Open qwertie opened 9 years ago
I've successfully translated with JSIL application with ~12000 LOC (I calculated only lines that contains ";" symbol, but some of them may be not used as some projects are shared). This project is depends on mscorlib, System.Core, Irony. Of course, you will need to do some work to adapt your application (and probably report or fix some bugs in JSIL).
Last time when I looked on other similar tools (about two years ago) most of them were able to translate only C# source code and not dlls, that's why I've selected JSIL.
AFAIK nobody else has solved the problem of large application full translation yet. JSIL comes the closest. It's possible one of the new compilers to the market (there's a Roslyn-based one that seemed promising) will get all the way there before JSIL does.
It's intended that in the future you will be able to translate mscorlib/system.core/etc and have the vast majority of them Just Work. It's largely blocked on a bunch of compiler infrastructure work that needs to happen (people like @iskiselev have graciously done some of the work already)
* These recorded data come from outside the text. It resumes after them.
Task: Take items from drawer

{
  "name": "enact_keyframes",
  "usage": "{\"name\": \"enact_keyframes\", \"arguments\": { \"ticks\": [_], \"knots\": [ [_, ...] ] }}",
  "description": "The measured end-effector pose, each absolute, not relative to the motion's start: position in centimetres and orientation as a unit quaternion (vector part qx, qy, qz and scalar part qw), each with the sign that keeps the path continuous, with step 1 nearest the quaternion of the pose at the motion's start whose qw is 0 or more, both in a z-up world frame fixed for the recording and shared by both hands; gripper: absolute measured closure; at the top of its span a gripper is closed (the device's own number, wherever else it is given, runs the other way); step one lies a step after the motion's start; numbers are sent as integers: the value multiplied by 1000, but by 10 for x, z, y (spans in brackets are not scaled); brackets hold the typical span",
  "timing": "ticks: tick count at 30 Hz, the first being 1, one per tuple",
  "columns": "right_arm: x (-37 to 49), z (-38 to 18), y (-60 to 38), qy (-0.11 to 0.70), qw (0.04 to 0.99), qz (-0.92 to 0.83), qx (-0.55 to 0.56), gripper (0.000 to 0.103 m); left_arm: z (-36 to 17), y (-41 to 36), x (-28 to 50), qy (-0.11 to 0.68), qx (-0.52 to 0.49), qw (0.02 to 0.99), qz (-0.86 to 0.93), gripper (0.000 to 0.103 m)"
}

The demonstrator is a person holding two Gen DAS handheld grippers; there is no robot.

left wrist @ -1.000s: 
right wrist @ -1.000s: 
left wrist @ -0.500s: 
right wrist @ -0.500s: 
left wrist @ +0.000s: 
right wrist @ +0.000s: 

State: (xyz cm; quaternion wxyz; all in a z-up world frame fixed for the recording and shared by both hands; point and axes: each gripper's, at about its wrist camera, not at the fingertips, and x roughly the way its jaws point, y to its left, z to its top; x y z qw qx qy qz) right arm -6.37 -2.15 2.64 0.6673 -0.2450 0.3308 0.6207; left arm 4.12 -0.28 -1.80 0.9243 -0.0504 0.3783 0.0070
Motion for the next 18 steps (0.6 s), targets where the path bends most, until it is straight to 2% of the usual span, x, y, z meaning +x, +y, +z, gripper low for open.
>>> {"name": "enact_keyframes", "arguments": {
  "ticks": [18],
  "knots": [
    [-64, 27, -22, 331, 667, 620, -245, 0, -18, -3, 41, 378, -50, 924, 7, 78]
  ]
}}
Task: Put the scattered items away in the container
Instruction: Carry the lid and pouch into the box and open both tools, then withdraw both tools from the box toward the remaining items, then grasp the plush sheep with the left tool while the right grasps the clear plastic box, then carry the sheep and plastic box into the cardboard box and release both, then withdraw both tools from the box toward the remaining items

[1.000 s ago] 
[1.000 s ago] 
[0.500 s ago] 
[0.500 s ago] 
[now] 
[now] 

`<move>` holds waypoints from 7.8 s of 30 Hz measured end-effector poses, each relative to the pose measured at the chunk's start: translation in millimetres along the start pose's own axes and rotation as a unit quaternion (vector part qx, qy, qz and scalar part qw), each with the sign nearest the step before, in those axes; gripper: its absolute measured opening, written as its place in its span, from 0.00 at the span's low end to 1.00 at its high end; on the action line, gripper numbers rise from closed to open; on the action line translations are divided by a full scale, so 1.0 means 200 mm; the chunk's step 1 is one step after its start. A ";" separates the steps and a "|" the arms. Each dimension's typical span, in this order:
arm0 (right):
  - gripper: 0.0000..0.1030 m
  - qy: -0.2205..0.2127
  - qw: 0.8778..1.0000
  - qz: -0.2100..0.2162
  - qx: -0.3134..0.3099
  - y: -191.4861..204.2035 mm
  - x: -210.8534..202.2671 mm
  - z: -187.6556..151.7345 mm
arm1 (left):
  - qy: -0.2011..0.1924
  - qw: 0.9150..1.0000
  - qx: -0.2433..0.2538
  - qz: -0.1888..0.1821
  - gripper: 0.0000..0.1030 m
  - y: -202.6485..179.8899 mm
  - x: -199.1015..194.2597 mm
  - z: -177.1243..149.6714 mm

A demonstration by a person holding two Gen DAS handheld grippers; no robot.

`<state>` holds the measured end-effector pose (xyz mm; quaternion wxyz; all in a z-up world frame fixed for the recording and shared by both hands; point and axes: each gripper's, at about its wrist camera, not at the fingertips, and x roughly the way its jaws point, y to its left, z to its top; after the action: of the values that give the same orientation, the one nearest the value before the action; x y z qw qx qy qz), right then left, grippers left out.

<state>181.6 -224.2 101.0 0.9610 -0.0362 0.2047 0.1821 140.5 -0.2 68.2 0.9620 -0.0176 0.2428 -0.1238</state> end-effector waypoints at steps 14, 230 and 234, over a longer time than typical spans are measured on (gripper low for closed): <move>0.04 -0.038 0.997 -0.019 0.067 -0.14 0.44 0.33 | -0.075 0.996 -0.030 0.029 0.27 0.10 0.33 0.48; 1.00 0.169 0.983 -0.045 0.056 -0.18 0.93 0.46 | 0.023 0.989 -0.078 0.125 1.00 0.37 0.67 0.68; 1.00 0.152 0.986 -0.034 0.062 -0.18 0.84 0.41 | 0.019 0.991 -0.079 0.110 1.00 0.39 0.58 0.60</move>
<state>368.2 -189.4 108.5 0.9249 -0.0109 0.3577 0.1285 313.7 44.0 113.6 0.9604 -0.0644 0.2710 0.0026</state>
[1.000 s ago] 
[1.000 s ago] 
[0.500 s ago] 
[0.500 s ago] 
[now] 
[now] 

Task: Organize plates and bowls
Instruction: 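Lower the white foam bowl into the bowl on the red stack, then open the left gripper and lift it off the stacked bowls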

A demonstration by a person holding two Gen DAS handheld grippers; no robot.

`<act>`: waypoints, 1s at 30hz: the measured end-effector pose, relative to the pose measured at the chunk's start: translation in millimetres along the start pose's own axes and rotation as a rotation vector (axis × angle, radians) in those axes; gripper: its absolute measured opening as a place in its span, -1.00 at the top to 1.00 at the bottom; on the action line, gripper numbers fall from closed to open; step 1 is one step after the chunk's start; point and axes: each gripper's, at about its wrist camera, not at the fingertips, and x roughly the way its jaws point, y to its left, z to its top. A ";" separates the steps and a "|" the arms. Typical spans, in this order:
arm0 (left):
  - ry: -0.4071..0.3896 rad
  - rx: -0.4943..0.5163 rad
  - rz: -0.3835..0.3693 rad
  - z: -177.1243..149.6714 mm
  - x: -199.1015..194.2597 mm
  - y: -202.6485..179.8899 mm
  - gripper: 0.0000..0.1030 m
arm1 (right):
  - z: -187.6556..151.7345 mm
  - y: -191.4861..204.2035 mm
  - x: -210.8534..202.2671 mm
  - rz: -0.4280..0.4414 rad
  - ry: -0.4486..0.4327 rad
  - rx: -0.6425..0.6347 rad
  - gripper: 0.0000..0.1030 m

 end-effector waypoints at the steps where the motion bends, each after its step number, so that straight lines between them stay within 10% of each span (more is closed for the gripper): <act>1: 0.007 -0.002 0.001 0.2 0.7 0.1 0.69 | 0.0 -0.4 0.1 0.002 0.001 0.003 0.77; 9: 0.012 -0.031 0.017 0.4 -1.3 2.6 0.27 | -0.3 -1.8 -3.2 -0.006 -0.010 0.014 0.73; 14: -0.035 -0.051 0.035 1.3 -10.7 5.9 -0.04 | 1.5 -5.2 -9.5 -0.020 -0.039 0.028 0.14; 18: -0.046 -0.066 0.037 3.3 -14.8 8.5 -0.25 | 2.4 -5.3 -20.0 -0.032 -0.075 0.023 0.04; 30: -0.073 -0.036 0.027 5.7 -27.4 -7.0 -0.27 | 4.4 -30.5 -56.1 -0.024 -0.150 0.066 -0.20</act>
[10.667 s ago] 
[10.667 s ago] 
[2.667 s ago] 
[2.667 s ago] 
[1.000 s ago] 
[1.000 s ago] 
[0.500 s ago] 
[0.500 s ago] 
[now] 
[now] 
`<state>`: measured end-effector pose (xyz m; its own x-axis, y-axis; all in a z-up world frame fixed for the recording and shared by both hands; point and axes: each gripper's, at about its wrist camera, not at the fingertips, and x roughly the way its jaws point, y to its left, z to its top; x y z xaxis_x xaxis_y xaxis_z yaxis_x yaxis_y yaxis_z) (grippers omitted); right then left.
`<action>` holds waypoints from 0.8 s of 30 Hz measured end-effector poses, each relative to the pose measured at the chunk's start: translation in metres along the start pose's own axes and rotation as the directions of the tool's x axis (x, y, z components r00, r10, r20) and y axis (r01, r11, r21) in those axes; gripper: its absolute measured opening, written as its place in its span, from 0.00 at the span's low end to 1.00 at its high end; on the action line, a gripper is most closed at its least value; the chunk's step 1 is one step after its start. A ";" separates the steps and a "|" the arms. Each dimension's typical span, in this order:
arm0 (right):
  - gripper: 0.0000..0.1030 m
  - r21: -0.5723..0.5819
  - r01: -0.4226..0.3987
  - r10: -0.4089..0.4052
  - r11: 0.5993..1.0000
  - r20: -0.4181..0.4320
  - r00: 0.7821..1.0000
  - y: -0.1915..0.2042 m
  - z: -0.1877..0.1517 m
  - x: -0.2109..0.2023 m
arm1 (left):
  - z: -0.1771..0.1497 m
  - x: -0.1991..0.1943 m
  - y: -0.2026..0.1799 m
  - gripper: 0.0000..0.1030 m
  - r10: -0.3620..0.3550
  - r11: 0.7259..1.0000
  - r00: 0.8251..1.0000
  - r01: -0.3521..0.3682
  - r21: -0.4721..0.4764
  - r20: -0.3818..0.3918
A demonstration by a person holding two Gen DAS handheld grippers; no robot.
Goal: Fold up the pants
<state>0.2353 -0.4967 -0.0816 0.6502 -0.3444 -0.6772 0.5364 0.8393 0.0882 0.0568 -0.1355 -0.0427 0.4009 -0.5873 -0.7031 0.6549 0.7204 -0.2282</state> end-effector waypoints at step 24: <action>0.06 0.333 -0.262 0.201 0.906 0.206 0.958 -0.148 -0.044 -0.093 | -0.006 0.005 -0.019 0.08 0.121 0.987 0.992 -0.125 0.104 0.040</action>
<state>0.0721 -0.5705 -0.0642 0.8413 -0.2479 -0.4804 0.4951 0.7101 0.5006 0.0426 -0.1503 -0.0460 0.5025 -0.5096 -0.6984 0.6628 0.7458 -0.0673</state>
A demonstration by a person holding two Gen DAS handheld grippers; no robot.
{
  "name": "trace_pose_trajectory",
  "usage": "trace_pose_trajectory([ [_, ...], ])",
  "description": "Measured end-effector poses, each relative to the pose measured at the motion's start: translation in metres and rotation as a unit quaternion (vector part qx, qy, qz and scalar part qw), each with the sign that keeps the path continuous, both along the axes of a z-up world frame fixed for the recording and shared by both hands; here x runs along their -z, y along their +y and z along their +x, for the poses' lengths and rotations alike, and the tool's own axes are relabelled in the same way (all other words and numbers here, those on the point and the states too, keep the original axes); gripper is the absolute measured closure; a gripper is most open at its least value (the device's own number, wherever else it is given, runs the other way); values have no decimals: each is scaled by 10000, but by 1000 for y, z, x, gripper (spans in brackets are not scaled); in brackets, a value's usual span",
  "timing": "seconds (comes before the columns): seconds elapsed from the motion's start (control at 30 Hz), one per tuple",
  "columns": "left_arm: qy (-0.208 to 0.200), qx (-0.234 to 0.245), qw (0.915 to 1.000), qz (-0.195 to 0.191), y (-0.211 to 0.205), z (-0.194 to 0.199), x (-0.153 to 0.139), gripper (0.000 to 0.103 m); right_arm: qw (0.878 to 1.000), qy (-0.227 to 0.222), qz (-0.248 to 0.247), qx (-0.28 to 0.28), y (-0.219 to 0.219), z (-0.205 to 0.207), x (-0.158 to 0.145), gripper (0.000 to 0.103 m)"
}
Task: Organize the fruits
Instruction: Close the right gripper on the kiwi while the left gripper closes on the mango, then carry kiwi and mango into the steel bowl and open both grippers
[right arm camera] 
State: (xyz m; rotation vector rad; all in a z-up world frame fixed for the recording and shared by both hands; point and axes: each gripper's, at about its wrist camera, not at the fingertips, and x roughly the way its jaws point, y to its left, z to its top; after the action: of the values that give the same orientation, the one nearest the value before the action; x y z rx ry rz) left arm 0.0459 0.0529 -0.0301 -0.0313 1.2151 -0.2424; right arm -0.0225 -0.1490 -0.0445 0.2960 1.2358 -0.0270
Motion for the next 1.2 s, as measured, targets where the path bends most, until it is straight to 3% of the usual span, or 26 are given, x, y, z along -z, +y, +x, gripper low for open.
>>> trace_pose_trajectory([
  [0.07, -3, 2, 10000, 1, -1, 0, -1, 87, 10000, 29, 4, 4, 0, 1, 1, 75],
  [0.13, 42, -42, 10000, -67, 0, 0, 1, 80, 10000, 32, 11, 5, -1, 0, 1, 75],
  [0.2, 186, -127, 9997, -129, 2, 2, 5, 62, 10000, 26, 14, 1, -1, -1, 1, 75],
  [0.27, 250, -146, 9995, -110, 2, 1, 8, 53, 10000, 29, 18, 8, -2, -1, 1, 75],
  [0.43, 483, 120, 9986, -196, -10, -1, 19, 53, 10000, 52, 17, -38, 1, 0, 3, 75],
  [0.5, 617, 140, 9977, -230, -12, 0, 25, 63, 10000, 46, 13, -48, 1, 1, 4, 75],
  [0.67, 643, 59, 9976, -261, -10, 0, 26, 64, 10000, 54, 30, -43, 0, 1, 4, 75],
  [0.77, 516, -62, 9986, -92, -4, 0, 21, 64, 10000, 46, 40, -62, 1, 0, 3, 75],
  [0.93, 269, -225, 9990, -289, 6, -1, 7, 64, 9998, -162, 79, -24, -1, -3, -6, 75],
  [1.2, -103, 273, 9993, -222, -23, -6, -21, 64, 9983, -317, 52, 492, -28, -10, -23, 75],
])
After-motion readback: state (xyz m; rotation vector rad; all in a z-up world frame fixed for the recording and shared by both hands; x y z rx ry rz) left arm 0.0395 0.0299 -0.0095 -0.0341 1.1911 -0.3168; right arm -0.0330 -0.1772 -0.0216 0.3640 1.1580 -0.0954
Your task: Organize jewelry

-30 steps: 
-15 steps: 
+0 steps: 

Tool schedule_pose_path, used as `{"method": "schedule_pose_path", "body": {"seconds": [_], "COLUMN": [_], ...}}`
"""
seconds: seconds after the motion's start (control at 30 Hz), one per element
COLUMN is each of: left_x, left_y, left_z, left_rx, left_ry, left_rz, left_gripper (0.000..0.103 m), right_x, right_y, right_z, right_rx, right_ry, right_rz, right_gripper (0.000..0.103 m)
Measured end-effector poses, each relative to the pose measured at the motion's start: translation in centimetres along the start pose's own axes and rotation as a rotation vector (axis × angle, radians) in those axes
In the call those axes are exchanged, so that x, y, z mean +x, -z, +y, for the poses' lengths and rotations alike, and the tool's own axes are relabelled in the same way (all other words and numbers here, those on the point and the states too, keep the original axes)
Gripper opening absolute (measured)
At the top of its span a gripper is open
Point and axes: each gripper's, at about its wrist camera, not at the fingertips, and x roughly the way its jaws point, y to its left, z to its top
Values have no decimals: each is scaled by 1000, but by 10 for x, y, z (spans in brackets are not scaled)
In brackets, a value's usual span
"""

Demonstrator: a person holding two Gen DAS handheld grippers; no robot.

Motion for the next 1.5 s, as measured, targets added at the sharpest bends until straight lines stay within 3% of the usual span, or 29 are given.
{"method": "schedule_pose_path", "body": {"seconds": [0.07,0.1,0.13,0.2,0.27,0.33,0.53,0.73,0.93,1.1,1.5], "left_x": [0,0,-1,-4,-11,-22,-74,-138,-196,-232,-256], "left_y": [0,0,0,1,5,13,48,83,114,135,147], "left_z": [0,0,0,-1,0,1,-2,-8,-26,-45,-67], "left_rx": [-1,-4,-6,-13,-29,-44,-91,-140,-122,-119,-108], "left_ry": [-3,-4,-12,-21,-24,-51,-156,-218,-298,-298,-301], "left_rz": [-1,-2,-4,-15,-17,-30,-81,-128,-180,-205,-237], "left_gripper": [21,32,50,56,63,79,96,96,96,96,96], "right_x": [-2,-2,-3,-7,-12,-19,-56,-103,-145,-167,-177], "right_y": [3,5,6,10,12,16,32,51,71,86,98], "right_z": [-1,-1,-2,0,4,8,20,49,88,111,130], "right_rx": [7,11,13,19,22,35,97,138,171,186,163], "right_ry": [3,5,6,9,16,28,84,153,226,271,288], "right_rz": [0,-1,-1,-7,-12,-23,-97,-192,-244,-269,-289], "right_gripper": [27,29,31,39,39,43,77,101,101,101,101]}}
The built-in BCL stubs in JSIL are extremely minimal on purpose - the goal has never been to reimplement the whole BCL by hand, so it just implements the methods that are needed to the extent necessary to pass tests. This means ports are a pain, but it's sufficient for many simple applications.
As far as runtime feature support goes, JSIL has the broadest and deepest support of any of the available compilers I know of. Most of the others are doing translation from C# source to JS, or intentionally sacrifice semantics (for example, not doing by-value copying for structs) or rule out entire classes of features (generators or pointers or what have you). JSIL is designed to be unopinionated about your IL and translate anything it can to JS, preserving behavior.
The recent addition of P/Invoke support means that if you have native libraries you can translate via emscripten, then you can port C# that relies on them as well. Pretty much anything up-to-but-not-including actually porting the windows or linux kernel to JS is on the table as far as I'm concerned ;-) Whatever it takes to make your app work.
Currently Microsoft's team started implementing .Net -> LLVM translator. As far as I know, this project is very young now, but probably later .Net->LLVM and than LLVM -> Javascript (with Emscripten) will be another full-enough option.
The .NET -> LLVM and route and similar approaches are actually fundamentally different in that they don't interact with the JS GC heap or DOM APIs directly. This means that scenarios where you directly need to interact with JavaScript or JS APIs (like WebGL, Web Audio) become more complicated. You also pay the cost of starting up a whole .NET runtime that you might not be using. Emscripten faces most of these obstacles right now.
In the long run that might still be the correct approach, though, especially since the JS version of the .NET runtime could just be sitting on a CDN somewhere and its compilation can be cached by the browser.
Interesting, thanks very much for the answers everyone! Is there a status page with any more details?
Oh and @kg I've been wondering, do you know how can one get paid to work on cool stuff like this and WebAssembly? Because I am running low on cash.
Hi @kg and @iskiselev. Hope you are doing well. :) I have been thinking about this project lately and I was curious if you have decided (or are deciding) to use Roslyn to compile JSIL at some point? I did a search in open issues for Roslyn and found this thread. I also see Roslyn mentioned if a few issues, but it looks like it has to do with Visual Studio integration and not compilation so I wanted to see. I see you make mention of it above, and I can only imagine you are talking about duoco.de, which is (unfortunately) a paid product. Thanks for any insight you can provide!
@Michael-DST, Roslyn is really cool thing, but it works with C#/VB. As JSIL tries to translate any .Net library written on any language (F#, IL, any other) I don't think that Roslyn could help JSIL greatly. On other side, JSIL may use some additional Roslyn-based tools for some tasks (probably it could be used for better source map generation if source was in C#/VB).
Thanks @iskiselev for the info. I was not aware that Roslyn was C#/VB.NET only! I thought it enabled a ".NET" AST. I can only imagine that at some point it will support all languages. Thanks for the information. :+1:
Today I found a surprisingly long list of tools for transpiling to JS. But the web sites for these tools say frustratingly little about how good they are. CIL has a lot of features, and the BCL is huge; how reliably does JSIL transcode them, and how well is the BCL supported?
In particular, how likely is it that I could convert a random set of DLLs that depends mostly on mscorlib with, oh, maybe 20,000 LOC, to working Javascript? Do any of JSIL's competitors do a better job?